▸ **HOW TO COMPLETE THIS TASK**
Here the answer must be the exact run of lines from the line holding "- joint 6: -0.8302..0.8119" to the end of the material below, and nothing else.

▸ **DATA**
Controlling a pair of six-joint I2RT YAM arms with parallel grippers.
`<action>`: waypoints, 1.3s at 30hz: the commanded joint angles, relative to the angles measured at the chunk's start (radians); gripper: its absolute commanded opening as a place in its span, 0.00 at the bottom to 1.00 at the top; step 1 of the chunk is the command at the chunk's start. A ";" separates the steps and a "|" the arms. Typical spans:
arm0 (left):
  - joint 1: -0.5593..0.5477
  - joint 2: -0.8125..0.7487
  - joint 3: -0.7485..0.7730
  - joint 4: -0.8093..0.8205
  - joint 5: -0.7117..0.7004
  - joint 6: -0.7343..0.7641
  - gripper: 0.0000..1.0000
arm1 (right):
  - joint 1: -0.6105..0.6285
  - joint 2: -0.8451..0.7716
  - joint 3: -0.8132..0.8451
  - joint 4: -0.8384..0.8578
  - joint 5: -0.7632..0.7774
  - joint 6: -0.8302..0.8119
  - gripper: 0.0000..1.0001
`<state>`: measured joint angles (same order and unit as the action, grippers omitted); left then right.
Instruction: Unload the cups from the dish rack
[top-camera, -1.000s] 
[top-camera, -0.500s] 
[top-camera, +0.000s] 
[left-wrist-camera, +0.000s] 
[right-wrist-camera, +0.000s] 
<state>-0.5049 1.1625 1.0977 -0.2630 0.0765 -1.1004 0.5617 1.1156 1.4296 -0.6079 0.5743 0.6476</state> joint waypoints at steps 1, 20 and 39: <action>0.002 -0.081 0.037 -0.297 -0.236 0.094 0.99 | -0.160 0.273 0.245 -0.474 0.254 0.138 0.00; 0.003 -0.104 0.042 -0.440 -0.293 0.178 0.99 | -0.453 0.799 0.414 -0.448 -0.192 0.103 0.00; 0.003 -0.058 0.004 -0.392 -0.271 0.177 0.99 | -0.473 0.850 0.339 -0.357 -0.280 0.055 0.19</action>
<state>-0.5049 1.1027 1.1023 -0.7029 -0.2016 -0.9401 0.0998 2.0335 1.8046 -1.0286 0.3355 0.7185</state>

▸ **ANSWER SECTION**
  - joint 6: -0.8302..0.8119
  - gripper: 0.0000..1.0001
`<state>`: measured joint angles (same order and unit as the action, grippers omitted); left then right.
Instruction: Unload the cups from the dish rack
[top-camera, -1.000s] 
[top-camera, -0.500s] 
[top-camera, +0.000s] 
[left-wrist-camera, +0.000s] 
[right-wrist-camera, +0.000s] 
<state>-0.5049 1.1625 1.0977 -0.2630 0.0765 -1.1004 0.5617 1.1156 1.4296 -0.6079 0.5743 0.6476</state> joint waypoints at steps 1, 20 and 39: <action>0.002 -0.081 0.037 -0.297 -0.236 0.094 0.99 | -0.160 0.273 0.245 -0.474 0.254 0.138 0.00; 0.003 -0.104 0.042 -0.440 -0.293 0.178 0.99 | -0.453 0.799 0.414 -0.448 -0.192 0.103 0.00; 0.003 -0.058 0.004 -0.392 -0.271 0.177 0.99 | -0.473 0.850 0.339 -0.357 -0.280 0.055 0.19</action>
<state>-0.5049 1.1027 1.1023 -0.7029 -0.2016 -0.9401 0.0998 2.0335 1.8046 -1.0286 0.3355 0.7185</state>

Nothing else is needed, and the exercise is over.